Seminar at the Accelerator – Gregor Hlawacek (HZR)

cover seminar Gregor

Speaker: Gregor Hlawacek (HZR)

Title: Focused Ion Beams for spatially resolved materials properties tuning

Abstract: In ion beam processing of materials, spatial control is typically achieved using masks. While this approach is ideally suited for large-scale fabrication of established and well-tested device architectures, it is less appropriate for the rapid development of new concepts. This limitation is mainly related to the relatively slow and costly fabrication of suitable masks, which requires cleanroom
processing and specialized equipment.

Helium Ion Microscopy (HIM) [1] and other Focused Ion Beam (FIB) methods [2] offer unique capabilities for spatially resolved tuning of material properties. FIBs provide access to a wide range of ion species for implantation and defect engineering, and the achievable fluence range extends from single-ion implantation events up to 1 × 1020 ion cm−2.

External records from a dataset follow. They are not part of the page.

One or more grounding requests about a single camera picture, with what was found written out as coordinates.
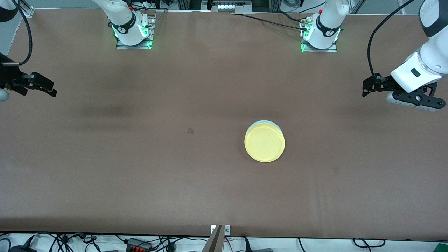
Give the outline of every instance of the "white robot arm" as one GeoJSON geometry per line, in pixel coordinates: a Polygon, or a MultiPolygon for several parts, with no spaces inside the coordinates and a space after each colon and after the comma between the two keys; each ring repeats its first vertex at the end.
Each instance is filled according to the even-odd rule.
{"type": "Polygon", "coordinates": [[[419,18],[429,40],[390,76],[383,78],[376,74],[376,78],[366,79],[362,96],[392,91],[387,97],[391,103],[429,111],[445,107],[445,101],[434,97],[434,93],[437,81],[448,75],[448,1],[425,0],[419,18]]]}
{"type": "Polygon", "coordinates": [[[311,16],[312,29],[303,39],[317,49],[329,48],[336,41],[348,13],[348,0],[327,0],[322,12],[311,16]]]}
{"type": "Polygon", "coordinates": [[[448,74],[448,1],[426,0],[419,17],[429,40],[391,73],[408,93],[448,74]]]}
{"type": "Polygon", "coordinates": [[[148,15],[132,11],[122,0],[92,0],[109,18],[118,40],[127,46],[134,46],[149,36],[148,15]]]}

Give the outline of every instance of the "round container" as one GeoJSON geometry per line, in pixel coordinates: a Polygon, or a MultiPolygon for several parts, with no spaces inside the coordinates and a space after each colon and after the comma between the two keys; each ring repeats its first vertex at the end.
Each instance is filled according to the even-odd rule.
{"type": "Polygon", "coordinates": [[[246,131],[244,146],[253,159],[268,163],[284,151],[284,136],[280,127],[267,120],[254,122],[246,131]]]}

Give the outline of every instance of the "metal mounting plate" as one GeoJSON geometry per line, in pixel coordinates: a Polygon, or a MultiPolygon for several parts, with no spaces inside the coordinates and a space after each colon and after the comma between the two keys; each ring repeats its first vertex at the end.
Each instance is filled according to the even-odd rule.
{"type": "MultiPolygon", "coordinates": [[[[304,19],[309,21],[311,19],[311,17],[306,17],[304,19]]],[[[312,24],[311,24],[311,22],[303,22],[303,23],[300,22],[299,27],[306,28],[307,30],[310,30],[310,29],[312,29],[312,24]]],[[[308,43],[306,40],[303,39],[304,36],[307,36],[307,33],[308,33],[308,31],[303,31],[303,30],[300,31],[300,45],[301,45],[302,52],[337,52],[336,42],[334,42],[333,45],[327,49],[317,49],[317,48],[313,47],[312,45],[310,45],[310,43],[308,43]]]]}
{"type": "Polygon", "coordinates": [[[116,48],[117,49],[151,49],[152,41],[154,39],[154,29],[155,29],[155,16],[148,16],[147,25],[149,26],[147,29],[148,37],[142,40],[139,44],[134,46],[127,46],[120,42],[118,39],[116,40],[116,48]]]}

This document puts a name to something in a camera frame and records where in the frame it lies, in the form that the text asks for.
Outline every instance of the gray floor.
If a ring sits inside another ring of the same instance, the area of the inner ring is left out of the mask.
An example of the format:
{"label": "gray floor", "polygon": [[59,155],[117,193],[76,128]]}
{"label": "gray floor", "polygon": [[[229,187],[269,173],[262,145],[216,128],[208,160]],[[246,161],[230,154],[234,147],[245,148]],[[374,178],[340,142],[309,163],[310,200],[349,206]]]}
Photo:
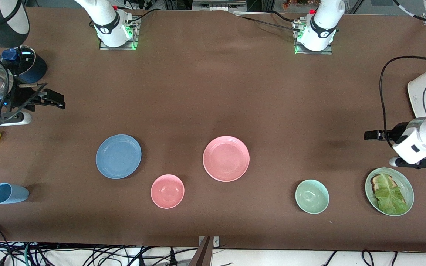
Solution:
{"label": "gray floor", "polygon": [[[423,7],[424,0],[399,0],[410,12],[421,15],[425,12]],[[74,0],[27,0],[28,6],[41,7],[80,7]],[[405,15],[392,0],[365,0],[357,11],[357,14],[373,14],[373,15]]]}

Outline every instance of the mint green bowl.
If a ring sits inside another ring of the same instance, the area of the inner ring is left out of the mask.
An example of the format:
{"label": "mint green bowl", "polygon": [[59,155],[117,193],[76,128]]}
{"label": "mint green bowl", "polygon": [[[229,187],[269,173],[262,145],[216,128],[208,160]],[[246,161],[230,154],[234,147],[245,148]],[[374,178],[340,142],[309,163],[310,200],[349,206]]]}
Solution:
{"label": "mint green bowl", "polygon": [[317,180],[302,181],[295,191],[298,206],[309,214],[323,212],[330,201],[327,188]]}
{"label": "mint green bowl", "polygon": [[366,197],[371,203],[371,205],[380,213],[388,215],[388,216],[401,216],[407,213],[407,212],[404,212],[403,214],[393,215],[393,214],[386,214],[385,212],[379,210],[379,208],[377,207],[377,199],[374,196],[374,191],[372,191],[372,184],[371,184],[371,179],[379,174],[388,174],[392,177],[392,179],[395,181],[397,186],[399,186],[402,196],[404,196],[405,202],[407,203],[407,207],[409,207],[407,212],[409,212],[409,210],[414,205],[414,189],[412,188],[412,185],[410,184],[410,182],[407,180],[407,178],[404,175],[402,175],[397,170],[394,170],[392,168],[387,168],[387,167],[377,168],[376,170],[372,171],[367,176],[366,184],[365,184],[365,192],[366,192]]}

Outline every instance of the cup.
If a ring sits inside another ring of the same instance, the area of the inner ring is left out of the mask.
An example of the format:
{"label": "cup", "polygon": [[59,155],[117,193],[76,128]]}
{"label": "cup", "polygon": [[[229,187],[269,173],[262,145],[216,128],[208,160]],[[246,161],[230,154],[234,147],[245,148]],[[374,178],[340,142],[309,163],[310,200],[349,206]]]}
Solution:
{"label": "cup", "polygon": [[29,190],[20,185],[0,183],[0,204],[17,203],[27,200]]}

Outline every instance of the pink bowl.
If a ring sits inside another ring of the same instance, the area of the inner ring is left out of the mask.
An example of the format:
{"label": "pink bowl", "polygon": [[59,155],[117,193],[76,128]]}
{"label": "pink bowl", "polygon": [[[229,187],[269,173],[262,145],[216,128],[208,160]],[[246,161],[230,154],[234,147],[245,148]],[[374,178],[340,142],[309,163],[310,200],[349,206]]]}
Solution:
{"label": "pink bowl", "polygon": [[171,209],[182,201],[185,187],[175,175],[161,175],[151,187],[152,201],[162,209]]}
{"label": "pink bowl", "polygon": [[231,182],[244,175],[249,159],[249,151],[242,141],[222,136],[206,146],[203,166],[210,177],[221,182]]}

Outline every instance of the white floor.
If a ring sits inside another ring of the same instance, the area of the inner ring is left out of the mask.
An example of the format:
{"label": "white floor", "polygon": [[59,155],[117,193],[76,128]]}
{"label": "white floor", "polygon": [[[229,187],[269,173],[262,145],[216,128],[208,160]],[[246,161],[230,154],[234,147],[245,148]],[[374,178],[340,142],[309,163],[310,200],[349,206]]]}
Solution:
{"label": "white floor", "polygon": [[[187,248],[174,248],[179,251]],[[139,252],[139,248],[128,250],[130,255]],[[195,251],[188,251],[176,255],[177,261],[184,261],[179,266],[188,265],[188,260],[192,258]],[[212,266],[322,266],[331,255],[331,251],[298,251],[298,250],[238,250],[238,249],[218,249],[214,251]],[[53,251],[47,253],[47,258],[54,266],[82,266],[85,260],[91,256],[91,251],[77,250],[59,252]],[[125,255],[122,250],[117,254]],[[145,256],[167,256],[170,254],[170,248],[154,248],[147,251]],[[390,266],[394,253],[392,252],[372,252],[375,266]],[[100,256],[93,266],[97,266],[99,260],[105,257]],[[127,265],[127,259],[115,257],[121,261],[121,265]],[[158,259],[145,260],[147,266],[157,262]],[[156,266],[167,265],[164,261]],[[5,266],[10,266],[10,259],[6,260]],[[119,266],[120,263],[115,260],[106,260],[102,266]],[[426,253],[399,253],[395,266],[426,266]],[[358,251],[338,251],[328,266],[366,266],[361,259],[361,253]]]}

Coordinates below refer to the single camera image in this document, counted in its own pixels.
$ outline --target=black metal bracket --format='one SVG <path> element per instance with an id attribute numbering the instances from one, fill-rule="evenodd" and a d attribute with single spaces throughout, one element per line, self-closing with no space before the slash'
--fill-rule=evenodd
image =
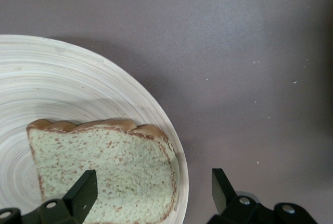
<path id="1" fill-rule="evenodd" d="M 0 209 L 0 224 L 82 224 L 96 199 L 96 171 L 87 170 L 62 199 L 49 200 L 23 216 L 18 208 Z"/>
<path id="2" fill-rule="evenodd" d="M 237 195 L 221 168 L 212 171 L 212 193 L 218 215 L 208 224 L 317 224 L 296 204 L 279 203 L 270 210 L 248 196 Z"/>

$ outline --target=screw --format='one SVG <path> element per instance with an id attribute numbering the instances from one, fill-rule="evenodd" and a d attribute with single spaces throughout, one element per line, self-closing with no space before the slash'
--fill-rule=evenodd
<path id="1" fill-rule="evenodd" d="M 290 205 L 283 205 L 282 209 L 284 211 L 286 211 L 287 213 L 289 213 L 289 214 L 294 214 L 295 213 L 295 209 Z"/>
<path id="2" fill-rule="evenodd" d="M 239 199 L 239 202 L 241 202 L 244 205 L 250 205 L 250 200 L 247 199 L 246 197 L 242 197 Z"/>

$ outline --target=bread slice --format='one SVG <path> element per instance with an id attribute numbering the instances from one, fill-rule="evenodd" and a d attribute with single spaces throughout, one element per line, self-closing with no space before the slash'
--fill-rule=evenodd
<path id="1" fill-rule="evenodd" d="M 85 170 L 98 198 L 85 223 L 160 223 L 177 198 L 174 149 L 157 127 L 131 120 L 75 125 L 40 119 L 27 127 L 42 200 L 65 194 Z"/>

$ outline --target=gray table surface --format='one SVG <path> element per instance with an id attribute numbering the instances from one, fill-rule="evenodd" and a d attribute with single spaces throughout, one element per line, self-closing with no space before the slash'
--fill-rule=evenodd
<path id="1" fill-rule="evenodd" d="M 331 223 L 332 16 L 333 0 L 0 0 L 0 34 L 93 50 L 148 89 L 187 158 L 185 224 L 216 213 L 213 167 Z"/>

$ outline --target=plate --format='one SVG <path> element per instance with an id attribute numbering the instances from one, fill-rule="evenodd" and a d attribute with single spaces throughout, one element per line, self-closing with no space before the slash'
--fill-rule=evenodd
<path id="1" fill-rule="evenodd" d="M 18 207 L 26 214 L 42 203 L 25 131 L 30 122 L 130 118 L 158 126 L 171 140 L 180 187 L 163 224 L 183 222 L 188 170 L 177 133 L 151 94 L 110 60 L 61 41 L 0 35 L 0 116 L 0 208 Z"/>

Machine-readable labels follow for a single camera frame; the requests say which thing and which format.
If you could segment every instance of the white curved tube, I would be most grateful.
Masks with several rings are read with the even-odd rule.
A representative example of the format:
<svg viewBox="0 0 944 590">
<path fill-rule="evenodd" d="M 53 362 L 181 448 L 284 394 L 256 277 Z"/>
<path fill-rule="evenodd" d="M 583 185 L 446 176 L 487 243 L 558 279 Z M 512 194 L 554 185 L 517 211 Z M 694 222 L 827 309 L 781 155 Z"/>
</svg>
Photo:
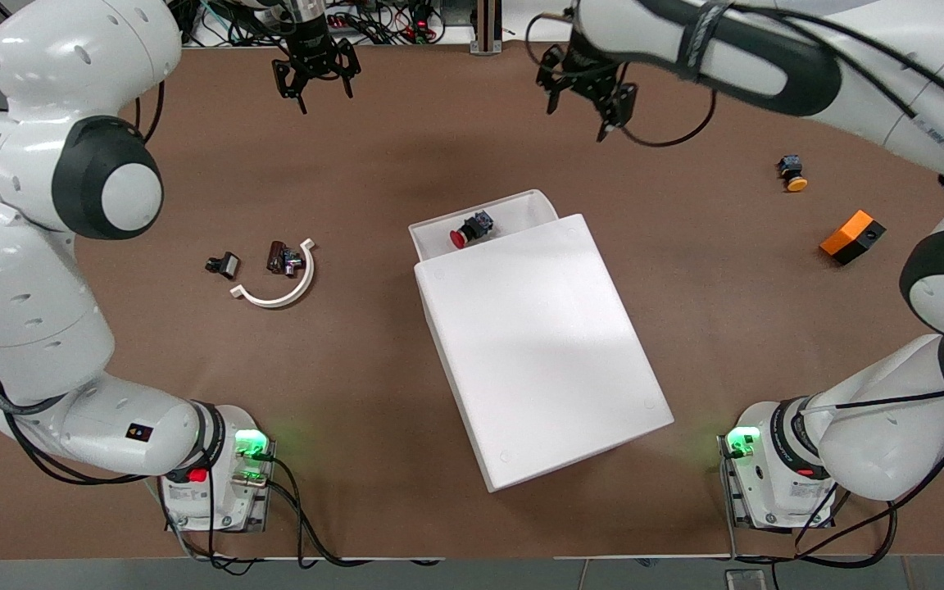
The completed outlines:
<svg viewBox="0 0 944 590">
<path fill-rule="evenodd" d="M 315 242 L 311 241 L 311 238 L 305 239 L 301 243 L 301 251 L 304 252 L 304 259 L 307 262 L 304 268 L 304 274 L 301 276 L 300 283 L 297 284 L 297 287 L 293 288 L 293 291 L 289 292 L 278 299 L 258 299 L 257 297 L 252 296 L 247 289 L 244 288 L 241 284 L 232 287 L 232 297 L 239 299 L 240 297 L 245 297 L 248 302 L 252 305 L 258 307 L 267 307 L 267 309 L 274 309 L 275 307 L 282 307 L 291 305 L 291 303 L 296 302 L 297 299 L 304 295 L 304 292 L 308 290 L 308 285 L 311 284 L 312 273 L 315 272 L 315 262 L 311 259 L 311 248 L 315 246 Z"/>
</svg>

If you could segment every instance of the green indicator light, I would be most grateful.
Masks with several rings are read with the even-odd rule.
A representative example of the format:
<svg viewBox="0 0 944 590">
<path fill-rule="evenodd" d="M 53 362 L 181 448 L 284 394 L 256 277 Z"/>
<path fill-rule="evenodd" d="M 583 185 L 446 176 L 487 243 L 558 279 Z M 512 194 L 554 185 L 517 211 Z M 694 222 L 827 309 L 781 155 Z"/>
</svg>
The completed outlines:
<svg viewBox="0 0 944 590">
<path fill-rule="evenodd" d="M 269 447 L 269 438 L 260 430 L 239 430 L 235 433 L 235 452 L 239 455 L 257 455 Z"/>
<path fill-rule="evenodd" d="M 752 455 L 752 443 L 760 440 L 760 429 L 756 426 L 738 426 L 727 433 L 727 446 L 731 449 L 731 457 L 741 459 L 742 456 Z"/>
</svg>

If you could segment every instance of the white box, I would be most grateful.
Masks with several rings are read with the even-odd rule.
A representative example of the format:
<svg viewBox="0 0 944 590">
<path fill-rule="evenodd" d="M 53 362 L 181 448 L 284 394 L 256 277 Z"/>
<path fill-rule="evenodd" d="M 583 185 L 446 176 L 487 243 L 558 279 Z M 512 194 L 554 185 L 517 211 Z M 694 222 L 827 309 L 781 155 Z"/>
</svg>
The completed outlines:
<svg viewBox="0 0 944 590">
<path fill-rule="evenodd" d="M 494 232 L 457 250 L 450 231 L 482 210 Z M 555 220 L 529 191 L 410 233 L 424 317 L 490 492 L 672 422 L 582 216 Z"/>
</svg>

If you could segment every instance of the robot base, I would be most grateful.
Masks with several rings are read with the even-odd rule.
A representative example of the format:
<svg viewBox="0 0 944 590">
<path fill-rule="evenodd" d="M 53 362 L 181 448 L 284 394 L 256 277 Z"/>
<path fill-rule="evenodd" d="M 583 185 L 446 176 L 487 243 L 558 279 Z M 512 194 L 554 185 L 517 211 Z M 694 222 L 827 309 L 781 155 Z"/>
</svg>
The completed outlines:
<svg viewBox="0 0 944 590">
<path fill-rule="evenodd" d="M 771 439 L 771 415 L 777 407 L 770 401 L 753 404 L 723 437 L 734 526 L 776 533 L 802 528 L 834 485 L 832 479 L 803 477 L 778 458 Z M 833 502 L 834 497 L 825 502 L 812 526 L 828 525 Z"/>
<path fill-rule="evenodd" d="M 160 477 L 162 500 L 180 530 L 206 531 L 211 526 L 229 533 L 261 533 L 265 530 L 272 463 L 251 461 L 236 452 L 236 433 L 257 429 L 254 419 L 236 406 L 218 406 L 225 419 L 225 441 L 216 464 L 201 482 L 176 483 Z M 269 455 L 275 444 L 265 450 Z M 259 475 L 250 478 L 246 475 Z M 214 501 L 211 509 L 210 482 Z"/>
</svg>

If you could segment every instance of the brown table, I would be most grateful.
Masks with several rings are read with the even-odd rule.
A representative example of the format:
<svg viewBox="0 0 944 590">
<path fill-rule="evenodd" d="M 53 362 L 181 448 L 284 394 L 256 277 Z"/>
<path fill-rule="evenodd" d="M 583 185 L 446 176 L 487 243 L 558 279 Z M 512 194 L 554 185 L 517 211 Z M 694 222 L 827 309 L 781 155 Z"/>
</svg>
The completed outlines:
<svg viewBox="0 0 944 590">
<path fill-rule="evenodd" d="M 338 554 L 726 553 L 715 435 L 750 403 L 827 388 L 924 333 L 896 277 L 944 214 L 932 173 L 723 98 L 688 144 L 596 145 L 581 98 L 544 115 L 518 46 L 492 59 L 359 50 L 355 100 L 312 83 L 308 116 L 277 96 L 274 50 L 186 52 L 150 144 L 166 183 L 160 220 L 131 242 L 78 247 L 115 330 L 109 370 L 247 408 Z M 668 138 L 697 123 L 703 88 L 633 73 L 635 130 Z M 801 194 L 774 178 L 789 152 L 805 160 Z M 529 188 L 561 216 L 584 214 L 675 423 L 490 494 L 424 324 L 407 226 Z M 817 243 L 859 208 L 887 235 L 836 268 Z M 281 294 L 291 284 L 260 268 L 267 245 L 310 236 L 317 276 L 291 309 L 236 302 L 202 269 L 228 249 L 255 294 Z M 840 520 L 876 509 L 851 503 Z M 268 533 L 220 549 L 291 556 L 293 522 L 276 503 Z M 50 481 L 0 434 L 0 559 L 178 556 L 161 527 L 142 485 Z M 881 537 L 878 524 L 831 549 L 871 552 Z M 790 550 L 756 531 L 738 544 Z M 944 475 L 902 511 L 894 550 L 944 553 Z"/>
</svg>

Here, I will briefly outline the fundamental principles of HIM and liquid-metal-alloy–ion-source (LMAIS) based FIBs, followed by selected examples of defect engineering developed in my group. These include low-fluence applications such as the creation of single-photon emitters in silicon by implanting single or few ions using LMAIS-based FIBs [3]. Further semiconductor applications include the fabrication of single-electron transistor (SET) devices via ion-beam mixing of Si into SiO2 [4]. For both cases, I will discuss how the inherently serial FIB process can be transformed into a large-batch broad-beam approach. Additional examples will highlight the spatially controlled modification of magnetic properties and the fabrication of arbitrarily shaped nanomagnets [5, 6].

References
[1] Hlawacek, G. & Gölzhäuser, A. (eds.) Helium Ion Microscopy. NanoScience and Technology (Springer International Publishing, Switzerland, 2016).
[2] Höflich, K. et al. Roadmap for focused ion beam technologies. Applied Physics Reviews 10, 041311 (2023).
[3] Hollenbach, M. et al. Wafer-scale nanofabrication of telecom single-photon emitters in silicon. Nature Communications 13 (2022).
[4] Xu, X. et al. Site-controled formation of single Si nanocrystals in a buried SiO2 matrix using ion beam mixing. Beilstein Journal of Nanotechnology 9, 2883–2892 (2018).
[5] Nord, M. et al. Strain anisotropy and magnetic domains in embedded nanomagnets. Small 1904738 (2019).
[6] Röder, F. et al. Direct Depth- and Lateral- Imaging of Nanoscale Magnets Generated by Ion Impact. Scientific Reports 5, 16786 (2015).